Plenty of other troops share that sentiment. Marine Pvt. Richard Faler is one of them. A defense message system specialist, he once was considered unfit to serve. At 305 pounds, Faler fell far outside the Marine Corps’ weight standard for his 5-foot-10-inch frame.
It was only after dropping 90 pounds that he was finally cleared to attend boot camp. Faler, who now weighs in at about 150 pounds, said he thinks the Defense Department should hold Americans to even tougher standards if they wish to serve. “The standards are fine, if not a little too low,” he told Military Times. “Even though I, with the help of family and my recruiters, made the height-weight and [fitness] standards to ship to boot camp, I wish that I reached the fitness level of where I was midway through boot camp.
“Starting at the minimum Marine Corps standard was difficult," he added. "I know it is designed to be as hard as you make it, but if the fitness standards were a little higher, I believe I would have been even better off."
Changes in the individual services
The new forcewide body composition rules are intended to set a baseline, minimum standard. The individual services would still be free to impose more rigorous requirements or additional metrics if they desire, officials said.
The Marine Corps, for example, evaluates its troops' general appearance and requires personnel to include a full-body photograph of themselves in uniform as part of each promotion packet. Traditionally, the service also has been more strict when it comes to measuring body fat.
That has changed though. Marine officials recently eased those standards. Under new rules that took effect in July, Marines who score extremely well on their fitness tests will be exempt from static body fat requirements. The service's policy is now on par with minimum forcewide standards for older personnel. Women in their late 30s are permitted to pack on a few extra pounds as the maximum body fat allowed for their age group was raised from 27 to 28 percent. And men over 36 can have a max of 20 percent body fat, an exemption previously limited to men over 40.
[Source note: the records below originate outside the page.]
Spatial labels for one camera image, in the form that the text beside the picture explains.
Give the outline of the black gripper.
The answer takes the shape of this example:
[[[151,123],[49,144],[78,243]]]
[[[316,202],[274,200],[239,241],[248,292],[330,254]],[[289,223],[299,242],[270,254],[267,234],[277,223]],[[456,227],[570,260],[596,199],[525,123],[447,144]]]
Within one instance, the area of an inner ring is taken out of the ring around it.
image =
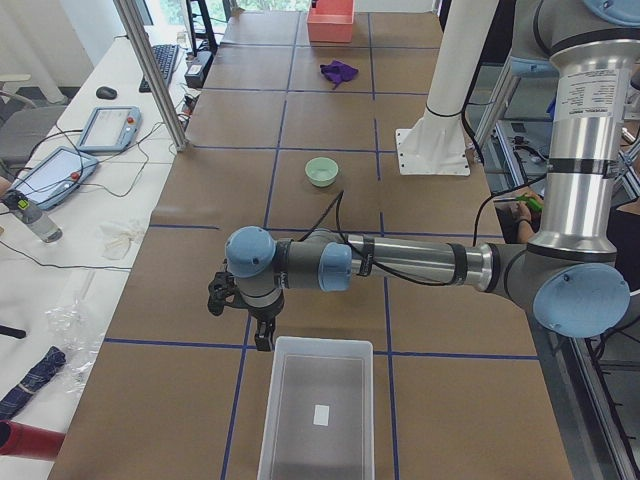
[[[263,308],[251,307],[249,309],[249,313],[257,322],[255,333],[255,344],[257,350],[265,351],[266,343],[268,349],[273,349],[276,318],[280,313],[280,307],[277,305],[271,305]]]

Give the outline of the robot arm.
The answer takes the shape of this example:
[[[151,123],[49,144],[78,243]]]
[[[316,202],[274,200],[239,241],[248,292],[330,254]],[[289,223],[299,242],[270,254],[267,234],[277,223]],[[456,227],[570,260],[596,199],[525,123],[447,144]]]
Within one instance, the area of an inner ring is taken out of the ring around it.
[[[607,337],[635,323],[639,291],[615,265],[607,236],[627,88],[639,58],[635,1],[520,1],[515,59],[558,72],[545,192],[537,227],[524,198],[500,216],[515,244],[425,243],[346,235],[315,225],[297,240],[247,226],[225,245],[209,286],[209,311],[244,309],[259,350],[273,348],[276,318],[291,288],[348,289],[353,276],[393,276],[429,287],[470,285],[501,296],[566,337]]]
The Marine Corps also has halted use of the traditional tape test, moving to “self-tensioning” devices that experts call more accurate. And the service is considering creating a new job specialty for fitness instructors.
The Navy also has eased rules. For years, it had just two age categories: under 40 and over 40. Now they Navy has four, each with its own standards. The youngest personnel must maintain the lowest body fat levels while older sailors are allowed to carry some extra weight and still meet requirements.
The Air Force was granted a waiver in 2009 that allows it to use an alternative tape-test method, one that measures the circumference of the abdomen rather than the neck and waist. Some health experts believe abdominal measurements are a better indicator of body fat that poses the most significant health risk.
The Army, meanwhile, has begun a review of its body composition policies but officials are waiting to implement any changes until after the Pentagon releases its revised policy later this year.
Staff writers Oriana Pawlyk, Charlsy Panzino, Meghann Myers, Lance Bacon and Kevin Lilley contributed to this report.